The answer must consist of every record below, transcribed exactly.

* **Records**:
═══

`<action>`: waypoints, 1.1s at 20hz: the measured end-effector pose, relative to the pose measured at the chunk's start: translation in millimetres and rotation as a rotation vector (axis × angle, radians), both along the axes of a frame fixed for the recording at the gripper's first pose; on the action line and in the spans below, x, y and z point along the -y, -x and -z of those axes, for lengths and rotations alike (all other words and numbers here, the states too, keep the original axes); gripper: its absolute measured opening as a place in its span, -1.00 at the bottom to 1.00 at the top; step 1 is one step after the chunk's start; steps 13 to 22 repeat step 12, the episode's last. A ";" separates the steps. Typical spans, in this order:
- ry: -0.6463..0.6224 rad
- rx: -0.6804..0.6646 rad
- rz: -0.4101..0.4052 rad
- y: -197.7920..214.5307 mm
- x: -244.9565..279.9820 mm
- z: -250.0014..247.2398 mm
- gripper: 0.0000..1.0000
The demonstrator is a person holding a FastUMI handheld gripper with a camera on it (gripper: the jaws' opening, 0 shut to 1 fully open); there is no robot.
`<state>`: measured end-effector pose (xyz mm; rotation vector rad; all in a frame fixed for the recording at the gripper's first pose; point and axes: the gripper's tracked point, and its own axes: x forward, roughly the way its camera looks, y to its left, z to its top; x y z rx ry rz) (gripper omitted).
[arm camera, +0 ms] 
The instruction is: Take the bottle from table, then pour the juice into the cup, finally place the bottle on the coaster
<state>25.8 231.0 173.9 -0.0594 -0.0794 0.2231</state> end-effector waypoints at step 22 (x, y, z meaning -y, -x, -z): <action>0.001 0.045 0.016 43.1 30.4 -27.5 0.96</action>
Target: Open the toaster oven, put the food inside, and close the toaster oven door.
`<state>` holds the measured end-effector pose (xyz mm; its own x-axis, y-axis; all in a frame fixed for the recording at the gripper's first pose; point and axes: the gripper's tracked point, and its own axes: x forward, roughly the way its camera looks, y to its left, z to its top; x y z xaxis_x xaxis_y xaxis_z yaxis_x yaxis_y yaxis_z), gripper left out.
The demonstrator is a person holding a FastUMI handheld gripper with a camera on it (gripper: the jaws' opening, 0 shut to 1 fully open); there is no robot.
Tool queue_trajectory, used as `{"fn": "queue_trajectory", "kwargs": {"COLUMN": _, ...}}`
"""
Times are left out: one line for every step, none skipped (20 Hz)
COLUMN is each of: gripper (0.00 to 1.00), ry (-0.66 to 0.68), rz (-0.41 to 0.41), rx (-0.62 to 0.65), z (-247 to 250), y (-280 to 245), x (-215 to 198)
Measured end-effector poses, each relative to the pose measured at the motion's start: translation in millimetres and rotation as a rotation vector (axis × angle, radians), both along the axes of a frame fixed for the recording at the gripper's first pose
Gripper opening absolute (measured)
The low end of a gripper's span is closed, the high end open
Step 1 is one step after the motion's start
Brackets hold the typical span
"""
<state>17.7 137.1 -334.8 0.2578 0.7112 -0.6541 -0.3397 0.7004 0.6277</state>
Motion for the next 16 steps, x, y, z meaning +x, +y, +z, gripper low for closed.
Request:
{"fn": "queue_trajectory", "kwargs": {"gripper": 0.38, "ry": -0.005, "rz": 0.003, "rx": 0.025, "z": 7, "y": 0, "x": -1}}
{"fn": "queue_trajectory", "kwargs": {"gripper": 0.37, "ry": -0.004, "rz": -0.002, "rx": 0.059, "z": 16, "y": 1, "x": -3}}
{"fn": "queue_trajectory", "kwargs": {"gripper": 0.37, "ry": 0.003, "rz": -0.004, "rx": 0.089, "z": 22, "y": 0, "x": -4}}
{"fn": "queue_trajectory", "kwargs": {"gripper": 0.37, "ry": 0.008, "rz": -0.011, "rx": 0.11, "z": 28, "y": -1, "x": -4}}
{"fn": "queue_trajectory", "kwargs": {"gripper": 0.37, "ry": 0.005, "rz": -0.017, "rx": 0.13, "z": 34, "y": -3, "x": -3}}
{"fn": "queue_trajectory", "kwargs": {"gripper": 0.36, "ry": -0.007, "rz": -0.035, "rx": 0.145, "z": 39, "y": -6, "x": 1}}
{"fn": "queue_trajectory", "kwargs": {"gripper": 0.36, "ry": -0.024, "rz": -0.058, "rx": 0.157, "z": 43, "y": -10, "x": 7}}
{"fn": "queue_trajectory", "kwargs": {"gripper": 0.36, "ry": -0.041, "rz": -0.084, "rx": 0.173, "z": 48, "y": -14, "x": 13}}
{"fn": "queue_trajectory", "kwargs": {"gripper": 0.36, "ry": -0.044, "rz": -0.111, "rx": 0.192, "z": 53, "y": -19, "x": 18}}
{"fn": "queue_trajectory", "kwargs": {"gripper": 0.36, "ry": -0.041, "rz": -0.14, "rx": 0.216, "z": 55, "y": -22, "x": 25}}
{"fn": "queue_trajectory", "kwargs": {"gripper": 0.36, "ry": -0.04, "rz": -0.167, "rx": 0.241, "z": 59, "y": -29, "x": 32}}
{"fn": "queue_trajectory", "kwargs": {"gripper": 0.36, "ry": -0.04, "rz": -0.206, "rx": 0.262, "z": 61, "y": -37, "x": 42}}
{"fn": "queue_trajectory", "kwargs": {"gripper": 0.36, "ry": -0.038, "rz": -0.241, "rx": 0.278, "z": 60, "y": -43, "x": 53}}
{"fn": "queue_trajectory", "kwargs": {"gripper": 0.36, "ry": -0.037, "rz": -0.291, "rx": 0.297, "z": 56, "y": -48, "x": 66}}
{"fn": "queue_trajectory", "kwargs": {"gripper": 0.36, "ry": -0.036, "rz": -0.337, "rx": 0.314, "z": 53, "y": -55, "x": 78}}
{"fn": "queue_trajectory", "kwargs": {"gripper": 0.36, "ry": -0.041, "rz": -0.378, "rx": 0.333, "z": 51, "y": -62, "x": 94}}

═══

* **Finished exercise**:
`<action>`: waypoints, 1.1s at 20hz: the measured end-effector pose, relative to the pose measured at the chunk's start: translation in millimetres and rotation as a rotation vector (axis × angle, radians), both along the axes of a frame fixed for the recording at the gripper's first pose; on the action line and in the spans below, x, y and z point along the -y, -x and -z of those axes, for lengths and rotations alike (all other words and numbers here, the states too, keep the original axes); gripper: its absolute measured opening as a place in its span, -1.00 at the bottom to 1.00 at the top; step 1 is one step after the chunk's start; steps 13 to 22 repeat step 12, the episode's last. A ";" separates the steps. Typical spans, in this order:
- ry: -0.6463..0.6224 rad
- rx: -0.6804..0.6646 rad
- rz: -0.4101..0.4052 rad
- y: -197.7920..214.5307 mm
- x: -244.9565..279.9820 mm
- z: -250.0014..247.2398 mm
- gripper: 0.0000..1.0000
The demonstrator is a person holding a FastUMI handheld gripper with a camera on it (gripper: the jaws' opening, 0 shut to 1 fully open); there is no robot.
`<state>`: measured end-effector pose (xyz mm; rotation vector rad; all in a frame fixed for the recording at the gripper's first pose; point and axes: the gripper's tracked point, and its own axes: x forward, roughly the way its camera looks, y to its left, z to its top; x y z rx ry rz) (gripper omitted).
[arm camera, +0 ms] 
The instruction is: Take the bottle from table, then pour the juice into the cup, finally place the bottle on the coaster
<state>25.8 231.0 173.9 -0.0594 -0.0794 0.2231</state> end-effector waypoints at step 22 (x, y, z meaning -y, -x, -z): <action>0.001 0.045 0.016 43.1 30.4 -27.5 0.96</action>
Target: Open the toaster oven, put the food inside, and close the toaster oven door.
`<state>` holds the measured end-effector pose (xyz mm; its own x-axis, y-axis; all in a frame fixed for the recording at the gripper's first pose; point and axes: the gripper's tracked point, and its own axes: x forward, roughly the way its camera looks, y to its left, z to its top; x y z xaxis_x xaxis_y xaxis_z yaxis_x yaxis_y yaxis_z), gripper left out.
The demonstrator is a person holding a FastUMI handheld gripper with a camera on it (gripper: the jaws' opening, 0 shut to 1 fully open); there is no robot.
Tool queue_trajectory, used as `{"fn": "queue_trajectory", "kwargs": {"COLUMN": _, ...}}`
"""
Times are left out: one line for every step, none skipped (20 Hz)
COLUMN is each of: gripper (0.00 to 1.00), ry (-0.66 to 0.68), rz (-0.41 to 0.41), rx (-0.62 to 0.65), z (-247 to 250), y (-280 to 245), x (-215 to 198)
Measured end-effector poses, each relative to the pose measured at the motion's start: translation in millimetres and rotation as a rotation vector (axis × angle, radians), both along the axes of a frame fixed for the recording at the gripper's first pose
Gripper opening absolute (measured)
The low end of a gripper's span is closed, the high end open
Step 1 is one step after the motion's start
Brackets hold the typical span
"""
<state>17.7 137.1 -334.8 0.2578 0.7112 -0.6541 -0.3397 0.7004 0.6277</state>
Motion for the next 16 steps, x, y, z meaning +x, +y, +z, gripper low for closed.
Request:
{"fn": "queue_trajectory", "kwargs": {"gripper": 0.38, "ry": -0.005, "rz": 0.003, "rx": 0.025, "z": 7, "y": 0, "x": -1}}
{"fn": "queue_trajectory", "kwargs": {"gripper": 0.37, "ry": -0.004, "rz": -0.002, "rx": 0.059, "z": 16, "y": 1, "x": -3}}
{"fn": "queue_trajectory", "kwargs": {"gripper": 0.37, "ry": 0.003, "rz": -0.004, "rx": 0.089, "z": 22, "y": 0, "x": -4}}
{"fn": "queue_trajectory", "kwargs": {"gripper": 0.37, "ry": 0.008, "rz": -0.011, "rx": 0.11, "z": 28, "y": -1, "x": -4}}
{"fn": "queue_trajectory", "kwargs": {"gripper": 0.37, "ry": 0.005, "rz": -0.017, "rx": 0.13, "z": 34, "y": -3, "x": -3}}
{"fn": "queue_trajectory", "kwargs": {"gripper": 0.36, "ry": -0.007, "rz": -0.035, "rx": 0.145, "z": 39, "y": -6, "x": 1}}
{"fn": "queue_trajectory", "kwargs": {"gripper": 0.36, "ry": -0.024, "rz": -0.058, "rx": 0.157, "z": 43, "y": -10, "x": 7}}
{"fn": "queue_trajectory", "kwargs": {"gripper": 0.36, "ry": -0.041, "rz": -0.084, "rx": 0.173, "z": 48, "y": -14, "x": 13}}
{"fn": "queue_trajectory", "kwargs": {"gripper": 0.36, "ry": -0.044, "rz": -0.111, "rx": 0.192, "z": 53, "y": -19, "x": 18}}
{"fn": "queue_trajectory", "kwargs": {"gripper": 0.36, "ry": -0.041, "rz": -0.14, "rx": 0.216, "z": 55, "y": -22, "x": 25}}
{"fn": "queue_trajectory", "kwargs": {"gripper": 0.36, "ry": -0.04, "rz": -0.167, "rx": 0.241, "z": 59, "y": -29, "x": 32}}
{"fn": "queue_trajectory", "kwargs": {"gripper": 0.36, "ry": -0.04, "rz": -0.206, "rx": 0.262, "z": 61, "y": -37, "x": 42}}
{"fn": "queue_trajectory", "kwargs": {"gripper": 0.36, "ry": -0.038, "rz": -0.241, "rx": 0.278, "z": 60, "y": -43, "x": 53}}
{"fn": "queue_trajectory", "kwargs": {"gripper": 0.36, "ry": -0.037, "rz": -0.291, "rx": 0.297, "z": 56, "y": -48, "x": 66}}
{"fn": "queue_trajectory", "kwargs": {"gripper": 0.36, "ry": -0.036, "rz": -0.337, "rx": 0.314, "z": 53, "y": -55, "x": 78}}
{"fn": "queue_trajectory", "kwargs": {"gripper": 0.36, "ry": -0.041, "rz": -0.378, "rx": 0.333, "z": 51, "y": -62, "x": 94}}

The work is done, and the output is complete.